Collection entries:
◇ ◇ ◇ ◇ ◇ ◇ ◇

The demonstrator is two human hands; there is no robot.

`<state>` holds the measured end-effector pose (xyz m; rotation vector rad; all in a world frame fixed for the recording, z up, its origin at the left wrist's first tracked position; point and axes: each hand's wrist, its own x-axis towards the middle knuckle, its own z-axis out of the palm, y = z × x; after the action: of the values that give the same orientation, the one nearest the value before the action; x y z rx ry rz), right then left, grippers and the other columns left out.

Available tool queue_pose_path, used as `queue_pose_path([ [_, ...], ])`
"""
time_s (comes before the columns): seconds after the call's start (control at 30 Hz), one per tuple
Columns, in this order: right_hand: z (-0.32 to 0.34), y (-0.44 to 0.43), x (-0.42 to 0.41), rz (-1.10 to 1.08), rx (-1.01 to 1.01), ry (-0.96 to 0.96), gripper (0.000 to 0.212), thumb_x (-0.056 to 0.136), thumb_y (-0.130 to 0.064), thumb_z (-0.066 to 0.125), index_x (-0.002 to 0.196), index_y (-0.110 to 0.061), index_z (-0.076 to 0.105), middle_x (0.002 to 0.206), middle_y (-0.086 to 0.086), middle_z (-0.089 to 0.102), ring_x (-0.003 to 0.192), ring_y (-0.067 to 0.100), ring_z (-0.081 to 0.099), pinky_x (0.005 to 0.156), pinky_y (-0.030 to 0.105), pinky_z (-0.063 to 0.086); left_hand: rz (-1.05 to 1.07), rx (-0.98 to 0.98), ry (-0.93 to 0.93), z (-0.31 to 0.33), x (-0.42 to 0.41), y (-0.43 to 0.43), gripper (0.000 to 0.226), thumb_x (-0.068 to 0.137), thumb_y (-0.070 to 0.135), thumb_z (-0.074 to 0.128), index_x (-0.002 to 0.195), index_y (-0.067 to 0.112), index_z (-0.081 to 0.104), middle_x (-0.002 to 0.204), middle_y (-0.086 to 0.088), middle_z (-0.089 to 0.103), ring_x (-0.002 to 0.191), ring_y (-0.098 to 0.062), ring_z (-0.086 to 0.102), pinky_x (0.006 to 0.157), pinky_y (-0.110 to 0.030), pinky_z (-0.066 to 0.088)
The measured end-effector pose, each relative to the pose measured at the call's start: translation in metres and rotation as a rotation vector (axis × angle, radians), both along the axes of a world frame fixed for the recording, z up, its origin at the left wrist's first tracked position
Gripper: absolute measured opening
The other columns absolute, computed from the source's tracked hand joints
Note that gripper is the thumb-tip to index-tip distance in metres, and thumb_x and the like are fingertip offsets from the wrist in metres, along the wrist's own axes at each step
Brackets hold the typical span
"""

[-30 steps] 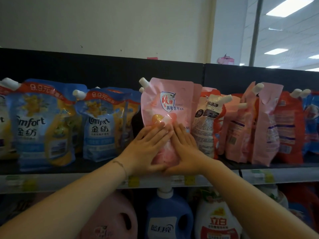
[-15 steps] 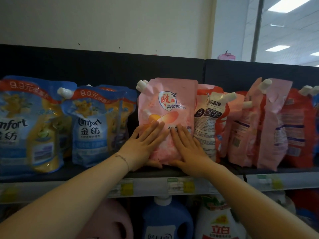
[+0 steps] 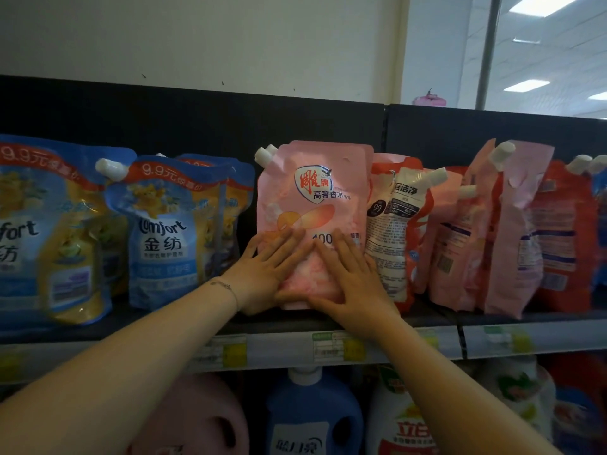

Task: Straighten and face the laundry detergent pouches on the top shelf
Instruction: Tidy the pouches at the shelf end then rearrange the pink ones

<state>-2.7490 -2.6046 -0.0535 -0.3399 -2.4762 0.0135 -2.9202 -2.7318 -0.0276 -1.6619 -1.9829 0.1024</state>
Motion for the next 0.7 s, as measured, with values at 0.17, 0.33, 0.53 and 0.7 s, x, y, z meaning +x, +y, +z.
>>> queue_pose_path([
  [0.17, -0.002, -0.009, 0.006, 0.006, 0.052, 0.136, 0.07, 0.092, -0.047, 0.049, 0.149, -0.042, 0.008, 0.158, -0.016, -0.008, 0.137, -0.006, -0.018, 0.113, 0.026, -0.002, -0.012, 0.054, -0.035, -0.006, 0.002, -0.005, 0.087, 0.063, 0.085, -0.017, 0.132, 0.039, -0.045, 0.142, 0.012, -0.048, 0.132, -0.007, -0.043, 0.115, -0.045, -0.013],
  [0.33, -0.005, -0.012, 0.004, -0.052, 0.087, 0.245, 0.062, 0.086, -0.046, 0.053, 0.144, -0.029, 0.036, 0.158, -0.004, 0.02, 0.144, 0.01, 0.011, 0.11, 0.034, 0.02, 0.027, 0.093, -0.075, -0.009, 0.014, -0.009, 0.096, 0.063, 0.088, -0.01, 0.142, 0.038, -0.03, 0.152, 0.009, -0.035, 0.141, -0.012, -0.029, 0.119, -0.043, -0.002],
  [0.53, -0.01, -0.019, 0.007, -0.099, 0.149, 0.259, 0.055, 0.084, -0.045, 0.044, 0.131, -0.019, 0.052, 0.145, 0.008, 0.044, 0.135, 0.025, 0.037, 0.095, 0.045, 0.042, 0.018, 0.224, -0.235, 0.004, 0.057, -0.018, 0.082, 0.084, 0.053, 0.059, 0.151, 0.026, 0.02, 0.16, 0.003, 0.009, 0.145, -0.019, 0.01, 0.113, -0.044, 0.03],
  [0.7, 0.005, -0.011, 0.023, 0.114, 0.003, 0.263, 0.046, 0.088, -0.03, 0.045, 0.13, -0.015, 0.055, 0.14, 0.008, 0.05, 0.131, 0.028, 0.043, 0.103, 0.046, 0.035, 0.092, 0.368, -0.075, 0.007, 0.1, -0.008, 0.046, 0.082, 0.041, 0.057, 0.121, 0.017, 0.053, 0.128, -0.003, 0.05, 0.12, -0.026, 0.04, 0.091, -0.038, 0.043],
])
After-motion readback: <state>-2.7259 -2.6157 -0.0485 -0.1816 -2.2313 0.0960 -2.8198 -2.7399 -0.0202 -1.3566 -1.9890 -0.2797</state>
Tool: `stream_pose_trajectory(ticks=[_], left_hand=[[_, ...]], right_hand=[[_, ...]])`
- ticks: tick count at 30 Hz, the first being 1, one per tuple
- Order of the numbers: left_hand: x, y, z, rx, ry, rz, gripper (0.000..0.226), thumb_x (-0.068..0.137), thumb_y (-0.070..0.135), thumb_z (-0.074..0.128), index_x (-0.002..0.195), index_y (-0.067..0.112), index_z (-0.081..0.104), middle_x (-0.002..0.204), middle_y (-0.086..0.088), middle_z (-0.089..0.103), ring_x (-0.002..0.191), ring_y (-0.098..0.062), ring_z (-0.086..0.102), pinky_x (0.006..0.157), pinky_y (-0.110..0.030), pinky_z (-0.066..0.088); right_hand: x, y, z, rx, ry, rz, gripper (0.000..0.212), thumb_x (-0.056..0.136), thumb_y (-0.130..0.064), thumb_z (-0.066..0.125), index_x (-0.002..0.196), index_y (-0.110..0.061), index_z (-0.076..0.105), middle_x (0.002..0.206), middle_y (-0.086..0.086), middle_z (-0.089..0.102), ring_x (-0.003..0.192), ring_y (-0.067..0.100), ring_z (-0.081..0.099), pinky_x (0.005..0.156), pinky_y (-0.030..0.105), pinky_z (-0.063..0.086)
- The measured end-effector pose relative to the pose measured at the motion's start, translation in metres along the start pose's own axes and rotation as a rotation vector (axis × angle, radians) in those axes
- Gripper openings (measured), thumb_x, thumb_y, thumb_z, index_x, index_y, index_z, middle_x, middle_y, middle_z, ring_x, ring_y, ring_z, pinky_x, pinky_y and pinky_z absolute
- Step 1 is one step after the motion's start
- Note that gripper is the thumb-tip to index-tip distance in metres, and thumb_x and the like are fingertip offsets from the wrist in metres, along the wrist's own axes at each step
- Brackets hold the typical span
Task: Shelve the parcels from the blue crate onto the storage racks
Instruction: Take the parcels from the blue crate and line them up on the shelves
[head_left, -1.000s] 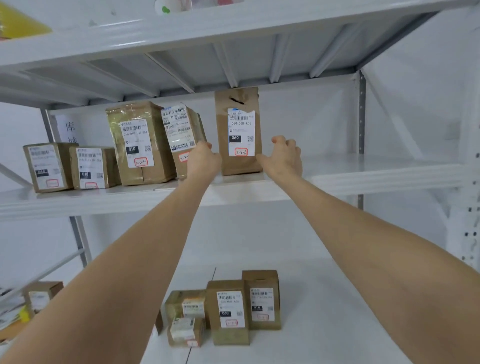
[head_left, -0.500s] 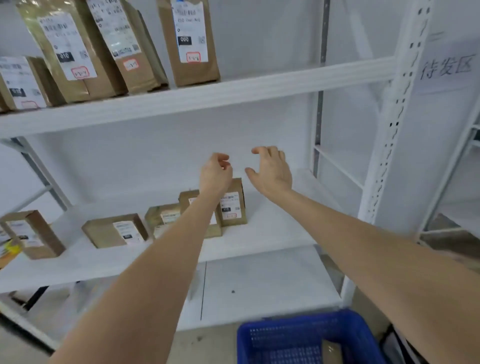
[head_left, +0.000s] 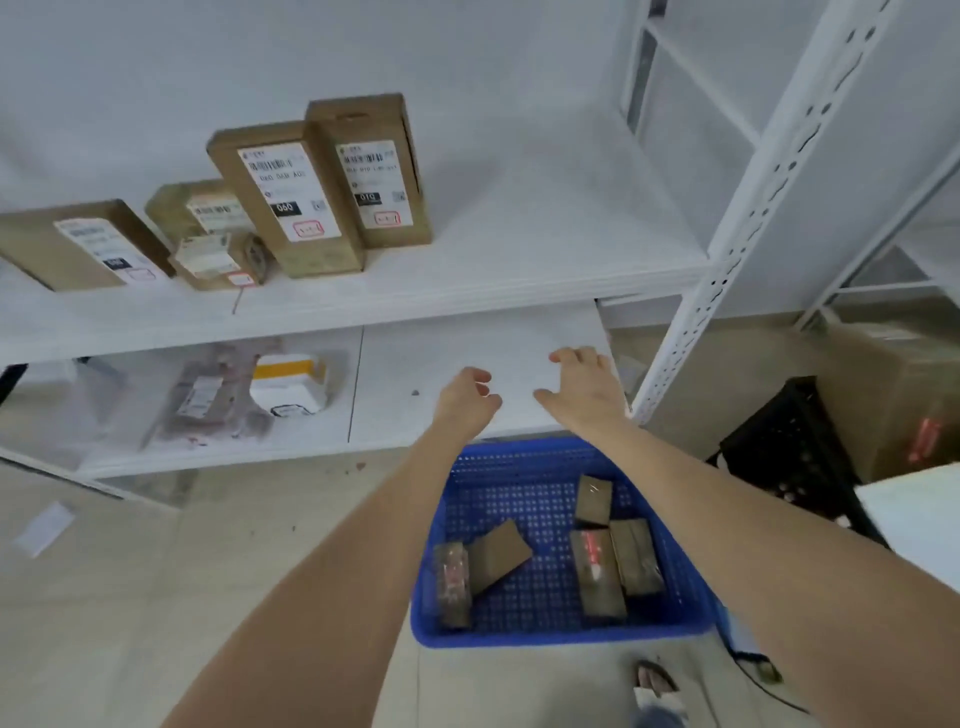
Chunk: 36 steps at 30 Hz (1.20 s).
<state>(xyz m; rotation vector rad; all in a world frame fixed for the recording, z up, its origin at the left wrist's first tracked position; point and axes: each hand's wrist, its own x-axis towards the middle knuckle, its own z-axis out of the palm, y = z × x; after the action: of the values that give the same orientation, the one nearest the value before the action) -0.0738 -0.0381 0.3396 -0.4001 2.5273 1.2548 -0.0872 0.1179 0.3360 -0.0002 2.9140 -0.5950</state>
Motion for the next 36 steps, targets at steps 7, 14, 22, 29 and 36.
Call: stream_pose_trajectory(ticks=[7,14,22,29,36], left_hand=[[0.044,-0.075,0.153,0.092,-0.104,-0.205,0.044,0.094,0.017,0.053,0.136,0.007,0.042,0.127,-0.009,0.054,0.111,-0.025,0.055,0.081,-0.028,0.043],[0.094,-0.153,0.289,0.097,-0.224,-0.364,0.035,0.095,0.019,0.051,0.129,0.013,0.044,0.124,-0.010,0.057,0.099,-0.024,0.057,0.084,-0.035,0.047],[0.155,-0.282,0.443,0.035,-0.381,-0.518,0.038,0.098,0.014,0.040,0.133,-0.002,0.041,0.111,-0.023,0.059,0.101,-0.037,0.059,0.065,-0.038,0.044],[0.202,-0.367,0.521,-0.071,-0.382,-0.622,0.039,0.097,0.013,0.037,0.132,-0.006,0.041,0.132,-0.031,0.046,0.121,-0.043,0.047,0.097,-0.047,0.043],[0.214,-0.391,0.524,-0.305,-0.353,-0.779,0.031,0.098,0.018,0.046,0.125,0.005,0.051,0.111,-0.009,0.054,0.095,-0.017,0.047,0.074,-0.027,0.044]], right_hand=[[0.038,0.124,0.122,-0.007,-0.255,0.004,0.060,0.089,-0.041,0.059,0.139,-0.018,0.036,0.139,0.008,0.038,0.127,0.028,0.035,0.095,0.040,0.043],[0.064,0.235,0.242,0.028,-0.341,0.177,0.055,0.091,-0.029,0.058,0.139,-0.015,0.035,0.137,0.011,0.036,0.125,0.031,0.036,0.092,0.042,0.042],[0.071,0.344,0.442,0.223,-0.628,0.480,0.038,0.089,-0.015,0.053,0.127,-0.012,0.045,0.121,0.014,0.055,0.100,0.027,0.058,0.075,0.033,0.051],[0.095,0.374,0.541,0.295,-0.618,0.533,0.073,0.087,-0.017,0.060,0.147,-0.018,0.020,0.141,0.015,0.030,0.114,0.033,0.051,0.090,0.043,0.052],[0.101,0.370,0.568,0.246,-0.554,0.584,0.063,0.089,-0.029,0.057,0.142,-0.018,0.025,0.137,0.017,0.036,0.119,0.037,0.046,0.093,0.042,0.046]])
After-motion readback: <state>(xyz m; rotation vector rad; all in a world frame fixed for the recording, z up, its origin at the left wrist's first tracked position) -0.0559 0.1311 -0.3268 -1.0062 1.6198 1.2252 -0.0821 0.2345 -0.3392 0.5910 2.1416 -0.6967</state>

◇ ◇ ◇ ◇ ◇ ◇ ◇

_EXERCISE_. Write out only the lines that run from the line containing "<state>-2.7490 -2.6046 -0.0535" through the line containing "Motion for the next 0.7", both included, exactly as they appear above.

_WORKED SOLUTION_.
<state>-2.7490 -2.6046 -0.0535 -0.3399 -2.4762 0.0135 -2.9202 -2.7318 -0.0276 -1.6619 -1.9829 0.1024</state>
Motion for the next 0.7 s, as measured, with values at 0.17, 0.33, 0.53 and 0.7 s, x, y, z meaning +x, +y, +z.

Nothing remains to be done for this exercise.